→ **Exercise requirements**
Answer with a bare number: the count of lines in the data below that contain the word "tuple".

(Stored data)
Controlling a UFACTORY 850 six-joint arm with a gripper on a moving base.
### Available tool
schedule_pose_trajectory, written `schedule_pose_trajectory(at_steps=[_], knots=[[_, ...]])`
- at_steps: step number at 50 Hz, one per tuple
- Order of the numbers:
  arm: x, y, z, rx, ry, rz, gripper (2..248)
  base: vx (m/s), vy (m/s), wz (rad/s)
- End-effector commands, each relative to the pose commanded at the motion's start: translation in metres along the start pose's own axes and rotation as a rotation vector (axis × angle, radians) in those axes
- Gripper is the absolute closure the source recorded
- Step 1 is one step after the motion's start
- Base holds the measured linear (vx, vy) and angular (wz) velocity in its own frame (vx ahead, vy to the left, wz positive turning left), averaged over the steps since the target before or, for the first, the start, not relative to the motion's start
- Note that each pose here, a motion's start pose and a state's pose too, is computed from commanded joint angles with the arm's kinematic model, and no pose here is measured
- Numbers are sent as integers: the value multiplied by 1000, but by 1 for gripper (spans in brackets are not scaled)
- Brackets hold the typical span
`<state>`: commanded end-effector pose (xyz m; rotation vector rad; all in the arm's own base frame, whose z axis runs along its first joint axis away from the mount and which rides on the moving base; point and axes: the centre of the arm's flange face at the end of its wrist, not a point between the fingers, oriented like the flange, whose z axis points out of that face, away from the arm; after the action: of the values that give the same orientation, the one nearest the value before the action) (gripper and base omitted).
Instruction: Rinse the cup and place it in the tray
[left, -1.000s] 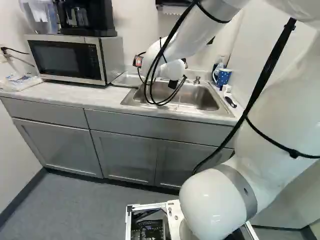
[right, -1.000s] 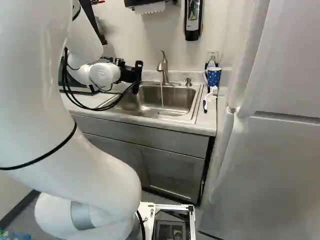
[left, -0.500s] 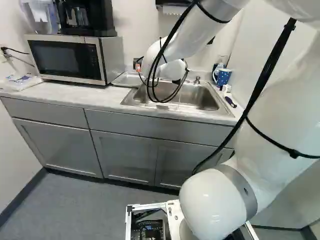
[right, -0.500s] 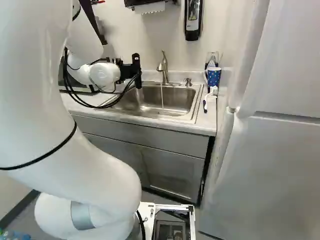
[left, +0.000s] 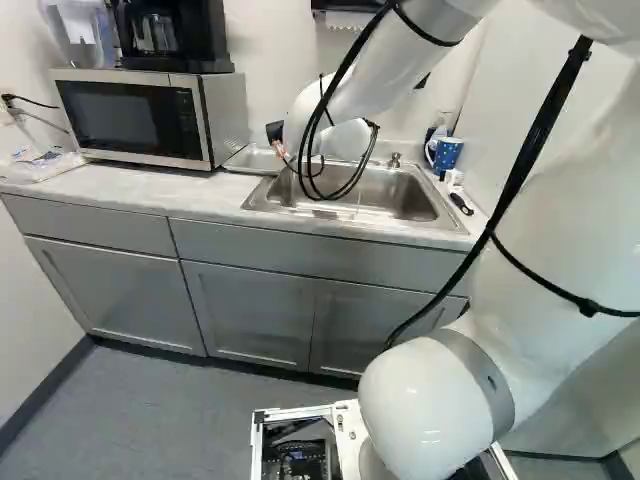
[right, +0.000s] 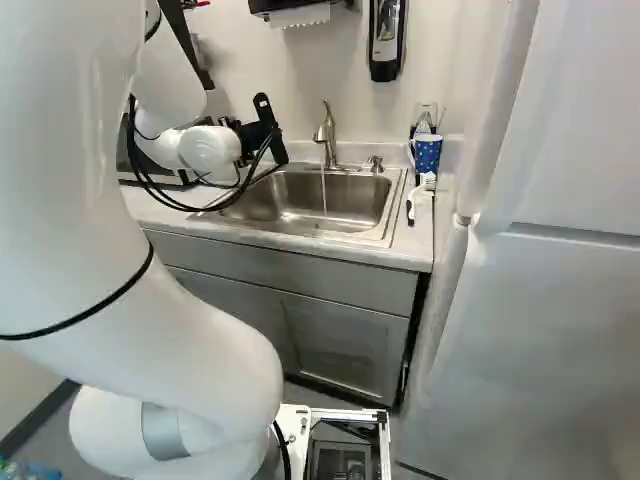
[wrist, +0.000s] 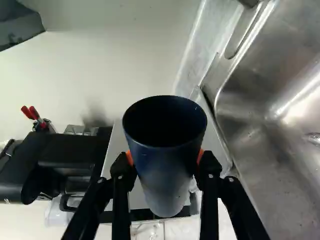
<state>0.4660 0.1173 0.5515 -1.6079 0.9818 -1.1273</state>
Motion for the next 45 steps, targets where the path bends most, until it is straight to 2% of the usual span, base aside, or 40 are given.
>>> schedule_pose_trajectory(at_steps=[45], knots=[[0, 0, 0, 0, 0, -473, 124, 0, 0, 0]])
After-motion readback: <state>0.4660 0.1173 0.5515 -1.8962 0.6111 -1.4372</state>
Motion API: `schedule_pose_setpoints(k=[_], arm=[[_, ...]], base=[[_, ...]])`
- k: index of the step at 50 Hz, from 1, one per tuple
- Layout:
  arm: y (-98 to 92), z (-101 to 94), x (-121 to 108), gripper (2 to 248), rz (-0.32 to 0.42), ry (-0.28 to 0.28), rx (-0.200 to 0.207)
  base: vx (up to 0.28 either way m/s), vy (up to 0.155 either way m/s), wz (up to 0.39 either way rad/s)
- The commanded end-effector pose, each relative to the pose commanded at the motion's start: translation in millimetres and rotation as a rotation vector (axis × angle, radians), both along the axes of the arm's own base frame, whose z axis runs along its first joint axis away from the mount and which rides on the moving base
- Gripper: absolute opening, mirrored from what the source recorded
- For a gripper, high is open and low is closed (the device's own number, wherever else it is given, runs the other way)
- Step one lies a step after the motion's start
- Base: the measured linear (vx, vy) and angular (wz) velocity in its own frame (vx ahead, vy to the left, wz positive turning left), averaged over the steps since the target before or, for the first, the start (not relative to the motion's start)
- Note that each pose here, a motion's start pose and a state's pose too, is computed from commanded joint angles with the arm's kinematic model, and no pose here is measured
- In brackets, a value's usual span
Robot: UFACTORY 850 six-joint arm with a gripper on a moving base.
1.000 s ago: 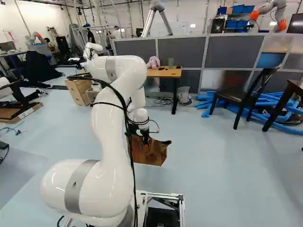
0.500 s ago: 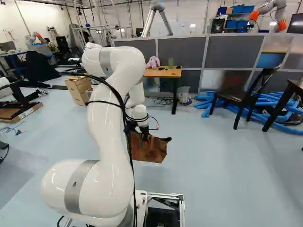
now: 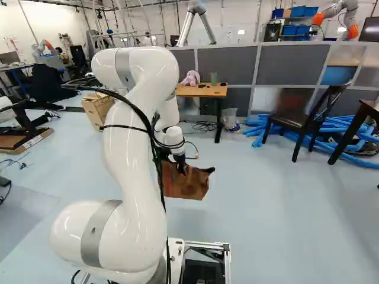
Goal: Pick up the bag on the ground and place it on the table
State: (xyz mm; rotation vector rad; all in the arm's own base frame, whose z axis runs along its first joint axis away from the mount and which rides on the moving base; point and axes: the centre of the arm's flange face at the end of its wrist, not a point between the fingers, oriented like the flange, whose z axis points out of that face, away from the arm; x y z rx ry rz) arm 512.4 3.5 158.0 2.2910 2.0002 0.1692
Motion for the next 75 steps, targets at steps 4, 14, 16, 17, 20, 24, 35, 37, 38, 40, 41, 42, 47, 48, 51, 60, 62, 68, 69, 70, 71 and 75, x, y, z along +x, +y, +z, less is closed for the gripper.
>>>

→ **Result of this exercise**
2